Data extracted from a collection ::
_ _ _ _
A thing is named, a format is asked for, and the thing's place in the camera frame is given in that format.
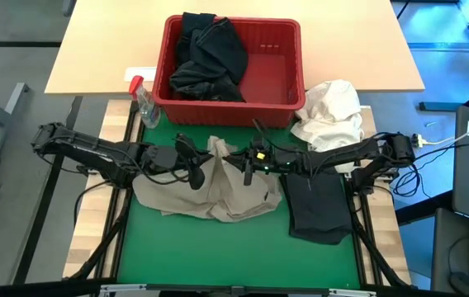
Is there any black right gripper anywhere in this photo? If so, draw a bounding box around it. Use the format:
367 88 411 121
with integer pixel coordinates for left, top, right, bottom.
221 139 290 187

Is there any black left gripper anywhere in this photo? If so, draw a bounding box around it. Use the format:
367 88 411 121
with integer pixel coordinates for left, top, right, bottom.
146 133 216 191

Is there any beige garment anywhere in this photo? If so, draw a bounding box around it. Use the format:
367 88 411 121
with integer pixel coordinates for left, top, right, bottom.
131 134 284 224

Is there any dark navy garment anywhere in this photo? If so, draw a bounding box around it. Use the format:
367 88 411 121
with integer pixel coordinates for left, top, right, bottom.
281 170 354 246

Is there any red plastic laundry bin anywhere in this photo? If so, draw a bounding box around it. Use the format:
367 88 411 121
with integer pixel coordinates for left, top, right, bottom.
151 14 307 129

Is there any clear spray bottle red trigger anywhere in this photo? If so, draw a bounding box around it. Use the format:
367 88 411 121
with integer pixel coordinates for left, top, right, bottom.
128 74 162 130

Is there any white crumpled garment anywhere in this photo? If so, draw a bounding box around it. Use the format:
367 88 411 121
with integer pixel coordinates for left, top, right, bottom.
290 78 367 174

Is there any beige wooden desk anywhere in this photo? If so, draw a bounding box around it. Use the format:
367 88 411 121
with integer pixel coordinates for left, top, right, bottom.
44 0 426 95

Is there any black computer mouse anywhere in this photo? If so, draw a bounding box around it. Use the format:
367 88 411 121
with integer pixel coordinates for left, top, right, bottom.
448 271 469 297

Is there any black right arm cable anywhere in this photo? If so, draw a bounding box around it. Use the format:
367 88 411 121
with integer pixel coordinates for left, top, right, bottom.
253 118 300 154

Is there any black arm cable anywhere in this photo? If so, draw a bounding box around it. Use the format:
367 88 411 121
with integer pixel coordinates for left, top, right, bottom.
133 135 192 187
253 118 300 154

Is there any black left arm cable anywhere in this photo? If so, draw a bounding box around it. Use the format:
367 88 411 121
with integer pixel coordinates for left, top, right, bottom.
133 135 192 187

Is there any black cable bundle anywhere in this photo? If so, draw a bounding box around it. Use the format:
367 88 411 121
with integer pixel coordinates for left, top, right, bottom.
391 163 426 199

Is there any white power cable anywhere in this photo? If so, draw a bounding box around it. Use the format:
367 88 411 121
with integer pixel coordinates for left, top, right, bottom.
412 110 469 149

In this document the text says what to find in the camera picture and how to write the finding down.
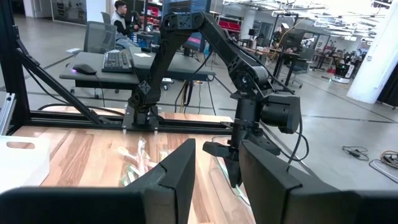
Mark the shelf with red bins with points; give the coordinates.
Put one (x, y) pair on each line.
(154, 12)

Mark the white plastic bin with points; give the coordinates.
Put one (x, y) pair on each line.
(25, 168)

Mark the red toothbrush in wrapper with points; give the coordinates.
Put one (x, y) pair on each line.
(136, 157)

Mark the black keyboard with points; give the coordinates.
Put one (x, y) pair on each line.
(116, 62)

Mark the black computer mouse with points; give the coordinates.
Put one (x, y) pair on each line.
(84, 69)

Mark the background work table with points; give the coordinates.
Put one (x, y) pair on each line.
(280, 54)

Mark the grey office chair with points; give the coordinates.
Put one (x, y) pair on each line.
(99, 37)

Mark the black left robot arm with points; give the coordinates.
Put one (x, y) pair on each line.
(217, 37)

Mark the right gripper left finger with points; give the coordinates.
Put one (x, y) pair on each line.
(171, 193)

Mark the person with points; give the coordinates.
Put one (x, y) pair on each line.
(119, 25)

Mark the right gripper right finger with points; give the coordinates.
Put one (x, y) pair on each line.
(267, 193)

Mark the white paper sheet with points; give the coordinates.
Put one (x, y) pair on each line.
(142, 55)

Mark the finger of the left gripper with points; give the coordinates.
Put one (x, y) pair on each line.
(231, 165)
(238, 171)

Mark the white mobile robot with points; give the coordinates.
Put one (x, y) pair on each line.
(342, 76)

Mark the black aluminium frame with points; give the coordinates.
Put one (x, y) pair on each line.
(9, 62)

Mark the grey desk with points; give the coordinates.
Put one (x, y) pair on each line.
(174, 67)

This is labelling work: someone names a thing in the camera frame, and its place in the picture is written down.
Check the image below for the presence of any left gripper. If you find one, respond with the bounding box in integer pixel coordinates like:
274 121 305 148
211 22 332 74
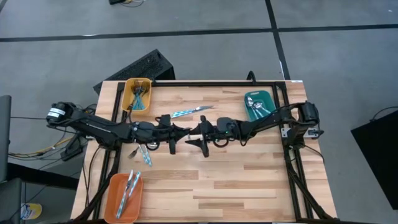
132 114 191 156

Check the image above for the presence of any black perforated box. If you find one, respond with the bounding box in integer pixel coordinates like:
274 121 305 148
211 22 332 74
93 49 176 96

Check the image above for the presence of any dark grey box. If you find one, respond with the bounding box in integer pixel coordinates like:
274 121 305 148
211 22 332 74
0 177 25 224

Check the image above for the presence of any orange plastic bin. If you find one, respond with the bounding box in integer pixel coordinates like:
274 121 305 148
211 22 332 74
103 172 144 224

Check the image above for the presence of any black floor cable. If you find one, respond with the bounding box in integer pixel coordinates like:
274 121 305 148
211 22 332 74
369 106 398 123

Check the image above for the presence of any black cabinet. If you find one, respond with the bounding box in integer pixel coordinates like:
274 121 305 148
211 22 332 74
350 110 398 211

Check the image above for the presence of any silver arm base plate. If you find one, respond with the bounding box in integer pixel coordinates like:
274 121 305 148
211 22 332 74
280 127 320 138

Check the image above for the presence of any yellow bag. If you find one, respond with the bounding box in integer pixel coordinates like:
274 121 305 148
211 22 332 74
20 203 43 221

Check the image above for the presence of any yellow floor cable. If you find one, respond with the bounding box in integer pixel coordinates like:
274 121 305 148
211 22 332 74
8 136 77 158

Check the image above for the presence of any teal plastic bin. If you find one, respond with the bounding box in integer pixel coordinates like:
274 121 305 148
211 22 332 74
243 90 277 122

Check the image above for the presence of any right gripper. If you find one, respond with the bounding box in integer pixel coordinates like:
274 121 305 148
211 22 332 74
185 115 246 158

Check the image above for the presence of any grey panel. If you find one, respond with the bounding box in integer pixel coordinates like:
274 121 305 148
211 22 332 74
0 95 12 184

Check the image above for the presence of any yellow plastic bin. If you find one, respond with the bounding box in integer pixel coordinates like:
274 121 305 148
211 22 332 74
121 77 153 114

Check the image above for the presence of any black floor stand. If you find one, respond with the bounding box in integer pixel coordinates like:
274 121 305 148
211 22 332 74
60 135 87 162

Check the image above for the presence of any black floor device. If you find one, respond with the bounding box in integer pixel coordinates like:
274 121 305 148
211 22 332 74
108 0 146 7
_ _ _ _
Nothing but the records themselves, exact and complete, should be returned; leave the pictures out.

RESULT ::
A thing is named, a format is asked for, and the thing's place in the camera frame is given in that format.
Is there any black right gripper anywhere in this photo? If so, draw a bounding box around it. Use the format:
367 88 411 121
with integer pixel coordinates for left, top, right, bottom.
221 139 290 187

Is there any black left gripper anywhere in this photo? If so, draw a bounding box around it. Use the format:
367 88 411 121
with integer pixel coordinates for left, top, right, bottom.
146 133 216 191

Is there any beige garment anywhere in this photo? If so, draw a bounding box around it. Use the format:
367 88 411 121
with integer pixel coordinates for left, top, right, bottom.
131 134 284 224

Is there any dark navy garment anywhere in this photo? If so, draw a bounding box around it. Use the format:
367 88 411 121
with integer pixel coordinates for left, top, right, bottom.
281 170 354 246

Is there any red plastic laundry bin anywhere in this photo? If so, draw a bounding box around it. Use the format:
367 88 411 121
with integer pixel coordinates for left, top, right, bottom.
151 14 307 129

Is there any clear spray bottle red trigger anywhere in this photo? If so, draw a bounding box around it. Use the format:
367 88 411 121
with integer pixel coordinates for left, top, right, bottom.
128 74 162 130

Is there any white crumpled garment anywhere in this photo? If so, draw a bounding box around it. Use the format:
367 88 411 121
with integer pixel coordinates for left, top, right, bottom.
290 78 367 174

Is there any beige wooden desk anywhere in this photo? If so, draw a bounding box around it. Use the format:
367 88 411 121
with integer pixel coordinates for left, top, right, bottom.
44 0 426 95

Is there any black computer mouse anywhere in this photo? If so, draw a bounding box around it. Use the format:
367 88 411 121
with integer pixel coordinates for left, top, right, bottom.
448 271 469 297

Is there any black right arm cable anywhere in this photo? If so, draw a bounding box around it. Use the format:
367 88 411 121
with integer pixel coordinates for left, top, right, bottom.
253 118 300 154

Is there any black arm cable anywhere in this photo? If so, draw a bounding box around it. Use the format:
367 88 411 121
with integer pixel coordinates for left, top, right, bottom.
133 135 192 187
253 118 300 154

Is there any black left arm cable anywhere in this photo? If so, draw a bounding box around it. Use the format:
367 88 411 121
with integer pixel coordinates for left, top, right, bottom.
133 135 192 187

Is there any black cable bundle anywhere in this photo? If so, draw a bounding box around it. Use the format:
367 88 411 121
with integer pixel coordinates for left, top, right, bottom.
391 163 426 199

Is there any white power cable anywhere in this photo? If so, draw a bounding box around it. Use the format:
367 88 411 121
with integer pixel coordinates for left, top, right, bottom.
412 110 469 149

In this document the text says what to find in the camera picture and how to write the finding down.
Mark the shelf with red bins with points; give the coordinates.
Put one (x, y) pair on each line.
(154, 12)

Mark the white plastic bin with points; give the coordinates.
Put one (x, y) pair on each line.
(25, 168)

Mark the red toothbrush in wrapper with points; give the coordinates.
Put one (x, y) pair on each line.
(136, 157)

Mark the black keyboard with points; give the coordinates.
Put one (x, y) pair on each line.
(116, 62)

Mark the black computer mouse with points; give the coordinates.
Put one (x, y) pair on each line.
(84, 69)

Mark the background work table with points; give the coordinates.
Put one (x, y) pair on each line.
(280, 54)

Mark the grey office chair with points; give the coordinates.
Put one (x, y) pair on each line.
(99, 37)

Mark the black left robot arm with points; give the coordinates.
Put one (x, y) pair on each line.
(217, 37)

Mark the right gripper left finger with points; give the coordinates.
Put one (x, y) pair on each line.
(171, 193)

Mark the person with points; give the coordinates.
Put one (x, y) pair on each line.
(119, 25)

Mark the right gripper right finger with points; give the coordinates.
Put one (x, y) pair on each line.
(267, 193)

Mark the white paper sheet with points; give the coordinates.
Put one (x, y) pair on each line.
(142, 55)

Mark the finger of the left gripper with points; give the coordinates.
Put one (x, y) pair on each line.
(231, 165)
(238, 171)

Mark the white mobile robot with points; give the coordinates.
Put one (x, y) pair on each line.
(342, 76)

Mark the black aluminium frame with points; give the coordinates.
Put one (x, y) pair on each line.
(9, 62)

Mark the grey desk with points; give the coordinates.
Put one (x, y) pair on each line.
(174, 67)

This is labelling work: someone names a thing in the camera frame, and its place in the picture is written down.
Check the image below for the presence of any left gripper. If you find one, respond with the bounding box in integer pixel coordinates like:
274 121 305 148
211 22 332 74
132 114 191 156

Check the image above for the presence of any black perforated box. If you find one, respond with the bounding box in integer pixel coordinates like:
274 121 305 148
211 22 332 74
93 49 176 96

Check the image above for the presence of any dark grey box. If you find one, respond with the bounding box in integer pixel coordinates like:
274 121 305 148
211 22 332 74
0 177 25 224

Check the image above for the presence of any orange plastic bin. If you find one, respond with the bounding box in integer pixel coordinates like:
274 121 305 148
211 22 332 74
103 172 144 224

Check the image above for the presence of any black floor cable. If you find one, respond with the bounding box in integer pixel coordinates like:
274 121 305 148
211 22 332 74
369 106 398 123

Check the image above for the presence of any black cabinet. If you find one, respond with the bounding box in integer pixel coordinates like:
274 121 305 148
211 22 332 74
350 110 398 211

Check the image above for the presence of any silver arm base plate. If you find one, respond with the bounding box in integer pixel coordinates like:
274 121 305 148
211 22 332 74
280 127 320 138

Check the image above for the presence of any yellow bag. If you find one, respond with the bounding box in integer pixel coordinates like:
274 121 305 148
211 22 332 74
20 203 43 221

Check the image above for the presence of any yellow floor cable. If you find one, respond with the bounding box in integer pixel coordinates like:
274 121 305 148
211 22 332 74
8 136 77 158

Check the image above for the presence of any teal plastic bin. If you find one, respond with the bounding box in integer pixel coordinates like:
274 121 305 148
211 22 332 74
243 90 277 122

Check the image above for the presence of any right gripper. If you find one, respond with the bounding box in integer pixel coordinates like:
274 121 305 148
211 22 332 74
185 115 246 158

Check the image above for the presence of any grey panel. If you find one, respond with the bounding box in integer pixel coordinates like:
274 121 305 148
211 22 332 74
0 95 12 184

Check the image above for the presence of any yellow plastic bin. If you find one, respond with the bounding box in integer pixel coordinates like:
274 121 305 148
211 22 332 74
121 77 153 114

Check the image above for the presence of any black floor stand. If you find one, respond with the bounding box in integer pixel coordinates like:
274 121 305 148
211 22 332 74
60 135 87 162

Check the image above for the presence of any black floor device. If you find one, respond with the bounding box in integer pixel coordinates like:
274 121 305 148
211 22 332 74
108 0 146 7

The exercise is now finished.